Prospective government majors from the Class of 2008 will have to keep their eyes open for news this spring as they apply to the major. On Oct. 9, the government department received approval for several changes to its major program. These changes, which include four new requirements regarding minimum acceptable grades, program breadth, and class pacing, will take effect for the Class of 2008 and all succeeding classes.
Many of the changes are part of an effort by the department to discourage students with no intention of completing the major from using government as a second major to gain priority admission to courses. Members of the department said they hope the changes will enhance access to its upper-division courses.
“As of Oct. 1, 82 of our 170 majors are double majors,” said Chair of the Government Department Richard Boyd. “We want to ensure that as many of these double majors as possible have an educationally defensible reason for having two majors, and not just a strategic goal of enhancing their enrollment prospects in our courses.”
No student with a GPA below B+ (88.33) on their entire transcript may declare or maintain a government major if he or she also has another major. Members of the department said the goal is to preserve access to its courses for single majors and double majors who have above-average GPAs.

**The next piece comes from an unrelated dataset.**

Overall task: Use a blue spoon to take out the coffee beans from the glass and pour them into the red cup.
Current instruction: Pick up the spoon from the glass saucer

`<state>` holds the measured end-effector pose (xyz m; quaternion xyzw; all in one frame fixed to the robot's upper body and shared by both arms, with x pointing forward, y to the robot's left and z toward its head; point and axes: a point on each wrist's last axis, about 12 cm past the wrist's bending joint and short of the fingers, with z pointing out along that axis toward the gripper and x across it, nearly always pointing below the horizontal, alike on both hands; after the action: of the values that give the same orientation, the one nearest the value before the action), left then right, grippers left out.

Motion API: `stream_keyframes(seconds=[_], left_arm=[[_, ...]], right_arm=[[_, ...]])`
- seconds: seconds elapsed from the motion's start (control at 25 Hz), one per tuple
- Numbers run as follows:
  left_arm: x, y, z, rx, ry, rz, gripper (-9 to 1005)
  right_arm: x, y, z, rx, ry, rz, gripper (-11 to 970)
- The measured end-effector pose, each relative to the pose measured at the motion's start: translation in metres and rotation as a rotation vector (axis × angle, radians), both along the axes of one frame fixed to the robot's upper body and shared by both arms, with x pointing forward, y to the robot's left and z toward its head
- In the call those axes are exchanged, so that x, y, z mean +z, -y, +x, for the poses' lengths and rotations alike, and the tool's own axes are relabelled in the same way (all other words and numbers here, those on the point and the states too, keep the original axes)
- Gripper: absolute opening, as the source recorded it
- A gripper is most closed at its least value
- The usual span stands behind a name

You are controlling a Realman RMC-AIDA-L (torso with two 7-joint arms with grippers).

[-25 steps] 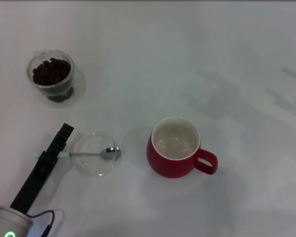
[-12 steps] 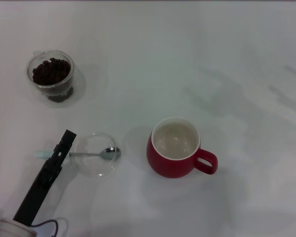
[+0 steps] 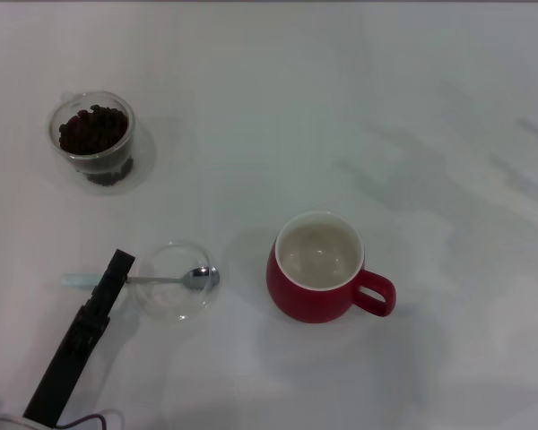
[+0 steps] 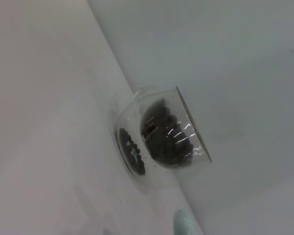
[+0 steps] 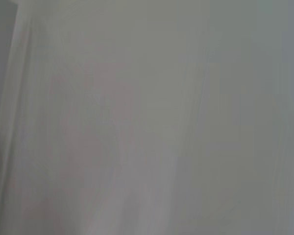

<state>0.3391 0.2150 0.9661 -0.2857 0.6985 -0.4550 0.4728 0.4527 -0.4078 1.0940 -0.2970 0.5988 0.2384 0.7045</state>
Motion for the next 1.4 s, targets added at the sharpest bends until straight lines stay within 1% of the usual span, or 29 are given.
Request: stream_keyframes(seconds=[0.24, 0.4, 0.56, 0.72, 0.96, 1.2, 1.4], left_arm=[[-0.001, -0.007, 0.004, 0.019, -0.007, -0.014, 874], [-0.001, -0.011, 0.014, 0.0, -0.009, -0.027, 854], [-0.001, -0.009, 0.021, -0.04, -0.013, -0.029, 813], [-0.004, -0.003, 0.022, -0.068, -0.045, -0.022, 772], [-0.004, 0.002, 0.017, -0.07, -0.041, -0.018, 579], [-0.003, 0.001, 0.01, -0.049, -0.034, -0.013, 330], [-0.003, -0.001, 0.01, -0.042, -0.039, -0.014, 245]], right_arm=[[-0.002, 0.003, -0.006, -0.012, -0.005, 0.001, 789], [-0.003, 0.003, -0.01, -0.022, -0.008, 0.007, 789], [-0.004, 0.003, -0.011, -0.026, -0.01, 0.01, 789], [-0.005, 0.002, -0.011, -0.027, -0.011, 0.012, 789], [-0.005, 0.002, -0.011, -0.032, -0.015, 0.011, 789], [-0.006, 0.002, -0.009, -0.038, -0.015, 0.01, 788], [-0.006, 0.001, -0.006, -0.04, -0.016, 0.007, 788]])
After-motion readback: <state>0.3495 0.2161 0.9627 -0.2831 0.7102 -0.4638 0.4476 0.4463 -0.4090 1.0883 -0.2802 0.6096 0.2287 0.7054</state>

For breadth across the government concentrations (American politics, comparative politics, international politics and political theory), majors will be required to take at least one upper-division course in three of the four concentrations. To compensate for this new requirement, the minimum number of introductory and upper-division courses required to complete a concentration will be reduced from five to four.
Majors will also now be required to complete stage one of the general education expectations for admission to the major in an effort to increase majors’ scientific and mathematic literacy. Students who are currently enrolled in classes satisfying the expectations at the time of application to the major will be admitted to the major provisionally.
“The great majority of our majors typically satisfy this new requirement anyway and we believe it is educationally desirable for all of our majors to do so,” Boyd said.
To ensure pacing of courses in the major, students who have not completed at least four courses for government credit by the end of their junior year will be required to drop the major.
“They do not represent a radical departure from past practice,” said Professor of Government Peter Rutland of the changes. “Radical measures would have been, for example, a cap on the absolute number of people entering the government major.”
President of the WSA Jesse Watson ’06 said the revisions were short-term solutions that can still be strengthened.
“That misses that part of the population that is serious about being a government major and having another major [but] doesn’t have the grade point average,” Watson said of the minimum GPA requirement for double majors.
Government department faculty members are optimistic about how students will receive the new major program.
“We anticipate that government majors will respond favorably to the new regulations, which, we believe, will improve their ability to enroll in the courses they wish to take, encourage them to experience the joys and challenges of a wider range of sub-disciplines, and assure that they are better prepared than under the current regulations for advanced work in political science,” said Professor of Government James McGuire.
“I don’t think the requirements are significantly ‘heightened,’” Rutland said, noting the reduction of introductory and upper-division courses required to complete a concentration.
The revisions were inspired partly by an external review of the government department by four political science professors from peer institutions, which took place in October 2004. The government department faculty developed the proposed changes in the spring of 2005.
The Educational Policy Committee (EPC), a sub-division of the WSA, approved the changes. The EPC is composed of six faculty members, two voting student members and two additional student members. It addresses academic issues including the review of programs and departments, academic regulations and general academic procedures.
“It’s important to note that the EPC has historically given each department the freedom to shape itself,” said Sam Ruth ’08, student chair of the EPC. “If we didn’t grant this kind of flexibility and self-governance to departments, we might not have creative majors like CSS and COL.”
The last significant revision of the government major occurred in the early 1980’s.
“We have made incremental changes since then,” Boyd said. “We also regard these new requirements as incremental changes.”